Weitblick am Pollatinden (541 m)
Anfangs haben mich die skandinavischen „Fjell“, wie die Berge hier heißen, wenig vom Hocker gerissen. Sie sind viel weniger steil und alpin als die Berge, die ich von zu Hause kenne. Zudem ist die Vegetation sehr spärlich und beschränkt sich auf ein paar Flechten, Moose und Gräser. Aber immer mehr gewöhne ich mich daran und mag es, über die Steinblöcke und Moore zu steigen um dann am Gipfel die Sicht auf das Meer zu genießen.
An diesem Wochenende geht es nach Solund, unser Ziel und Unterkunft für die nächsten 2 Tage ist Råkeneset, die westlichste Hütte vom norwegischen Alpenverein „DNT“ (den norske turistforeningen). Die Hütte liegt ca. 3 Stunden nördlich von Bergen und kann von dort aus mit dem Boot erreicht werden (anschließend Bus und Fußmarsch), oder mit dem Auto und Fähre. Im Gegensatz zu den normalen DNT-Hütten liegt Råkeneset an der Küste, direkt am Meer und von zahlreichen Inseln umgeben. Außerdem ist Råkeneset besonders, weil sie nicht extra für den DNT gebaut worden ist, sondern vom Verein übernommen und bis 1960 sogar noch bewohnt wurde. Quasi eine Almhütte, halt am Meer. Und genau das macht Råkeneset so bezaubernd. Es gibt keinen Strom, kein fließend Wasser, bei der Einrichtung und dem Geschirr geht zumindest mir das Herz auf.
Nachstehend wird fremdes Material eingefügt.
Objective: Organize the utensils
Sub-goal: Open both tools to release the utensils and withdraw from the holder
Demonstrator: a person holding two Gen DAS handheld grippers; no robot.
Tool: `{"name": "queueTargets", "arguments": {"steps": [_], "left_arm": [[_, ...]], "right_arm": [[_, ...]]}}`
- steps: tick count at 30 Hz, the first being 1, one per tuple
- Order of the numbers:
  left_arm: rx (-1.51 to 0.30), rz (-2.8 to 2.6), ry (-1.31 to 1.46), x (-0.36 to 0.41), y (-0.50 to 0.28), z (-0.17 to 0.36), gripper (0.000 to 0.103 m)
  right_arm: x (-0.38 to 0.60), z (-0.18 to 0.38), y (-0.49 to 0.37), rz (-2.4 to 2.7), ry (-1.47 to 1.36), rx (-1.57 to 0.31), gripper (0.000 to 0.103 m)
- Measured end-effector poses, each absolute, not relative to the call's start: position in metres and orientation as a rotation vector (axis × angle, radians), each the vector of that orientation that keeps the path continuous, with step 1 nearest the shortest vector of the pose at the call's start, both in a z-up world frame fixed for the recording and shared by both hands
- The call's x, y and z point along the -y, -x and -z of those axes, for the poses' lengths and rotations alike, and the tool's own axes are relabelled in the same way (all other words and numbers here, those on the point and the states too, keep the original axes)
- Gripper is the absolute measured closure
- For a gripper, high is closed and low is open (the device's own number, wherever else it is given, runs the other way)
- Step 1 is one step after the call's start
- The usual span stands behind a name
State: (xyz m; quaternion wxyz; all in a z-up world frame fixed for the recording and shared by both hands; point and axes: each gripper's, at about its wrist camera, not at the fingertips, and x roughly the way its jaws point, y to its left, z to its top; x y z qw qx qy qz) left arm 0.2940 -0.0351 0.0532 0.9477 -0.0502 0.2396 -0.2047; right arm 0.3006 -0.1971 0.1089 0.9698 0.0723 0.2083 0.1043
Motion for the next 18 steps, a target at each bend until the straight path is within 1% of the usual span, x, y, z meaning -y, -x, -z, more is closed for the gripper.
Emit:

Wir haben das Glück Kajaks zu haben und können so die Gegend zu Wasser aber auch zu Fuß erkunden. Ich entschließe mich zusammen mit Maria und Olli für eine Tour zum Pollatinden (541 m), dem dritten höchsten Punkt in Solund. Die Route beginnt auf Meeresniveau und führt über einen 2,3 km langen Steig (oft sind Hände und Füße gefragt) zum Gipfel hinauf. Da die Tage kurz sind, bemühen wir uns die Tour zügig zu machen und brauchen ca. 2 Stunden für den Aufstieg. Immer wieder bleibe ich stehen und genieße die prächtigen Herbstfarben der Gräsern. Am Gipfel weht, wie so oft entlang der Küste, ein ziemlich frischer Wind und wir suchen Schutz hinter dem Steinmann. Ich lasse das Meer, die Inseln, die karge Landschaft rundherum auf mich einwirken und befinde, dass ich es wirklich schön finde hier. Dass ich nirgendwo anders gerade sein möchte.
Beim Abstieg folgen wir demselben Weg, verlieren aber immer wieder die Markierung aus den Augen, allerdings können wir das Auto sehen und steuern darauf zu.
Am besten in Norwegen gefällt mir die Geselligkeit und Gemütlichkeit. Wir lassen unsere Tour in der Hütte ausklingen, das Holz knackt im Ofen und mit Hilfe der Stirnlampen, schaffe ich sogar ein paar Runden bei meiner Häkeldecke.